The latest TensorRT version features support for the grouped (aka depthwise-separable) convolutions, which makes it possible to convert MobileNet into TRT execution plan without using plugin layers.
MobileNet is way faster than VGG nets so I hoped to get a substantial speedup for my model by switching to it. However, the experiments show that the timings for MobileNet are indeed much higher than for the VGGNet.
I compare the Caffe-SSD VGG16 (https://github.com/weiliu89/caffe/tree/ssd) to the MobileNet version of the same model (model architecture is defined here: https://github.com/chuanqi305/MobileNet-SSD/blob/master/MobileNetSSD_deploy.prototxt).

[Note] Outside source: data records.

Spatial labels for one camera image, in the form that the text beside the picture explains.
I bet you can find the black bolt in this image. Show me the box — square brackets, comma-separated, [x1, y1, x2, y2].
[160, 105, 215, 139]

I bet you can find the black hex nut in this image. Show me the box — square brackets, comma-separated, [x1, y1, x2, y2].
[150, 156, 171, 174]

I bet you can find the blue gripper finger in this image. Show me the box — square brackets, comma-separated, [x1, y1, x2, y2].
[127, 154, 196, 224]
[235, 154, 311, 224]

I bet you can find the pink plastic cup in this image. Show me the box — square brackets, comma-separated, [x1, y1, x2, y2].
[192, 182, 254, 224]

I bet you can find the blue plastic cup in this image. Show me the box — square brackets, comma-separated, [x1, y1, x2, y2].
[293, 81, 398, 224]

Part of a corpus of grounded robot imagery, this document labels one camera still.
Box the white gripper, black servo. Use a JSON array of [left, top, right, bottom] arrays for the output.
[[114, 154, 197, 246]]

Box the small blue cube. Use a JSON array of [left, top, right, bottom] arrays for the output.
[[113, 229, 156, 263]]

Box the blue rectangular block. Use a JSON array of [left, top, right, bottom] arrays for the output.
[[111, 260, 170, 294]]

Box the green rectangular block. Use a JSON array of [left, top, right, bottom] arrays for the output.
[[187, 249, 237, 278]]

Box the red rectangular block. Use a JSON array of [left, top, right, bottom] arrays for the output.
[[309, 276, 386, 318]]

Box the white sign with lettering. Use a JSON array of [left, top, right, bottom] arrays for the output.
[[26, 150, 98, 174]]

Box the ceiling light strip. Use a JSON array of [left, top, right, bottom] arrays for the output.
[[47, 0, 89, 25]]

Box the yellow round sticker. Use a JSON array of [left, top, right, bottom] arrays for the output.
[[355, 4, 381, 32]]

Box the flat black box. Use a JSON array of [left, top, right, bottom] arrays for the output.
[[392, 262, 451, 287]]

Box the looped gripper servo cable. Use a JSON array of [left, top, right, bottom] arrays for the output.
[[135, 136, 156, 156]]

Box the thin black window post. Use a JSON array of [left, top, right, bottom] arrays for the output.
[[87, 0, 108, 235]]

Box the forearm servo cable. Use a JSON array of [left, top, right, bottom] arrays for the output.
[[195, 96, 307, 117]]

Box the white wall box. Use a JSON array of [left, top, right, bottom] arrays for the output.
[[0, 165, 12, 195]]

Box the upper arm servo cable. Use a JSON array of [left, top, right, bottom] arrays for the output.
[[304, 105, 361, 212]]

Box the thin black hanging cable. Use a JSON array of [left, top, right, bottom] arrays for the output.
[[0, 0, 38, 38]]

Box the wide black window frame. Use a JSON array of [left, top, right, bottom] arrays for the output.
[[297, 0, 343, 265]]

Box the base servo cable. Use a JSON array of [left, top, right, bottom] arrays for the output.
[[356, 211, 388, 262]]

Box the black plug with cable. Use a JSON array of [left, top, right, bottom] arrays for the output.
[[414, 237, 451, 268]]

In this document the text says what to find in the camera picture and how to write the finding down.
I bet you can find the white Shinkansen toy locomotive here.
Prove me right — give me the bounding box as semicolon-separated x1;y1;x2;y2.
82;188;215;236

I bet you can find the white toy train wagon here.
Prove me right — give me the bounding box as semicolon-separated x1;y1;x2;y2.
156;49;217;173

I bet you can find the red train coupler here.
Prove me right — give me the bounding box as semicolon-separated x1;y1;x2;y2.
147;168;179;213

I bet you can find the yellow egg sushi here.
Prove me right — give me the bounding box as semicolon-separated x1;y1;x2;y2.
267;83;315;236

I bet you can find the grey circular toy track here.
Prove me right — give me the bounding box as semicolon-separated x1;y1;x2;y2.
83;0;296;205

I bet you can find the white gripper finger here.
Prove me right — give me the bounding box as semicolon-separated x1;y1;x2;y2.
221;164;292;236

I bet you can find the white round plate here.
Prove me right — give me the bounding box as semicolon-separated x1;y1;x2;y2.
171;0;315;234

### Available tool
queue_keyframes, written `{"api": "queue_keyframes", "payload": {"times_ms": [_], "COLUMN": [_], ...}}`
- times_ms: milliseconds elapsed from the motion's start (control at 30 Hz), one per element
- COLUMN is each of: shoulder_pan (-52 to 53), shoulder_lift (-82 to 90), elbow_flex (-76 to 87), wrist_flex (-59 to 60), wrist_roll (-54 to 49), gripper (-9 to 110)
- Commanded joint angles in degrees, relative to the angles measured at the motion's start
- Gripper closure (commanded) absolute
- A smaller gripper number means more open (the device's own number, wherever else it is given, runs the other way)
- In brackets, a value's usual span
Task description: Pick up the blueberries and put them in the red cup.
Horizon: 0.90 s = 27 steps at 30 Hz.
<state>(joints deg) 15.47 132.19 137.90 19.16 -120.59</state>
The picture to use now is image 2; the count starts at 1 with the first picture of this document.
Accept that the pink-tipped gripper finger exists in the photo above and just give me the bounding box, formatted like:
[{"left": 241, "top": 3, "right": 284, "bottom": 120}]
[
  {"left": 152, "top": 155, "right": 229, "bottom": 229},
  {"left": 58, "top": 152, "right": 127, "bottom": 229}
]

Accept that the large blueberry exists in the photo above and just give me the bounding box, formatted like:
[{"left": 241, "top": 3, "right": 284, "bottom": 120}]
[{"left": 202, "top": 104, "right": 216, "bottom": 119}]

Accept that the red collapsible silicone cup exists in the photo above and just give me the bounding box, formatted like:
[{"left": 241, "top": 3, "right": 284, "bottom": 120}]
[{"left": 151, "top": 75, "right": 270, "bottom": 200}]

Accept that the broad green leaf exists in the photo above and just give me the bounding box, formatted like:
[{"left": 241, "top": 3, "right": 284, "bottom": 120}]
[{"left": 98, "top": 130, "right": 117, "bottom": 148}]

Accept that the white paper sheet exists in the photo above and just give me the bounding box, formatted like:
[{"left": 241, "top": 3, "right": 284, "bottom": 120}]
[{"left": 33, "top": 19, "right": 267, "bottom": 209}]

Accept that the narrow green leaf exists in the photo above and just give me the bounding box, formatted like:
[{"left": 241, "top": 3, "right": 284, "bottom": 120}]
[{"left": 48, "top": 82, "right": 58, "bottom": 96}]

On GTX 1080 the forward pass times are the following:
VGGNet MobileNet 22.3 ms 20.3 ms <- Caffe 10 ms 29 ms <- TensorRT3
I also compared the encoder-only part (until pool5 for VGG, until conv11 for MobileNet) and I can see that the VGG encoder takes 7.6 ms to perform the forward pass, while its MobileNet counterpart - 19 ms.
Given that MobileNet computation cost is much less than the VGGNet (896.54M MACC vs 27.82B MACC) these results look very strange. Is is due to the fact that the current TRT is just a release candidate, or should we expect the same performance in the release version?